EXERCISE BRIEF: Verbatim, and with nothing else, reproduce the data below from its first line through the line containing "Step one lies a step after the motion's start".

>>

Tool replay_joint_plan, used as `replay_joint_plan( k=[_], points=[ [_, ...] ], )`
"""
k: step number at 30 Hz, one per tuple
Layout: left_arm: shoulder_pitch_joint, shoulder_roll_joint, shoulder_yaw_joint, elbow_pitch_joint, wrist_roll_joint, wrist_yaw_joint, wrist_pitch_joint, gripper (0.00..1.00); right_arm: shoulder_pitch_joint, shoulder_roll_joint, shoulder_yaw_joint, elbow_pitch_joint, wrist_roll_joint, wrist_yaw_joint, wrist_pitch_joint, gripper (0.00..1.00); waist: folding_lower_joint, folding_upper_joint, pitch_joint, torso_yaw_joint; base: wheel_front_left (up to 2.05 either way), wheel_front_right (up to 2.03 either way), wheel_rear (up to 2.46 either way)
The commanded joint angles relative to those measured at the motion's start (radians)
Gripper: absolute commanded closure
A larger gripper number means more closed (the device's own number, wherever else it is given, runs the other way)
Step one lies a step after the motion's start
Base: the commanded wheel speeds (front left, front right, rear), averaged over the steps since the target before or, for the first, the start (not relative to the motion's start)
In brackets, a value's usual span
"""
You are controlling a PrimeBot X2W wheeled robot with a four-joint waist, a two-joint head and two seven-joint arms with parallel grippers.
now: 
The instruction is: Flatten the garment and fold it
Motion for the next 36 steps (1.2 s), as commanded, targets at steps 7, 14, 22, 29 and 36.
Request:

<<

RESULT:
Tool replay_joint_plan, used as `replay_joint_plan( k=[_], points=[ [_, ...] ], )`
"""
k: step number at 30 Hz, one per tuple
Layout: left_arm: shoulder_pitch_joint, shoulder_roll_joint, shoulder_yaw_joint, elbow_pitch_joint, wrist_roll_joint, wrist_yaw_joint, wrist_pitch_joint, gripper (0.00..1.00); right_arm: shoulder_pitch_joint, shoulder_roll_joint, shoulder_yaw_joint, elbow_pitch_joint, wrist_roll_joint, wrist_yaw_joint, wrist_pitch_joint, gripper (0.00..1.00); waist: folding_lower_joint, folding_upper_joint, pitch_joint, torso_yaw_joint; base: wheel_front_left (up to 2.05 either way), wheel_front_right (up to 2.03 either way), wheel_rear (up to 2.46 either way)
The commanded joint angles relative to those measured at the motion's start (radians)
Gripper: absolute commanded closure
A larger gripper number means more closed (the device's own number, wherever else it is given, runs the other way)
Step one lies a step after the motion's start

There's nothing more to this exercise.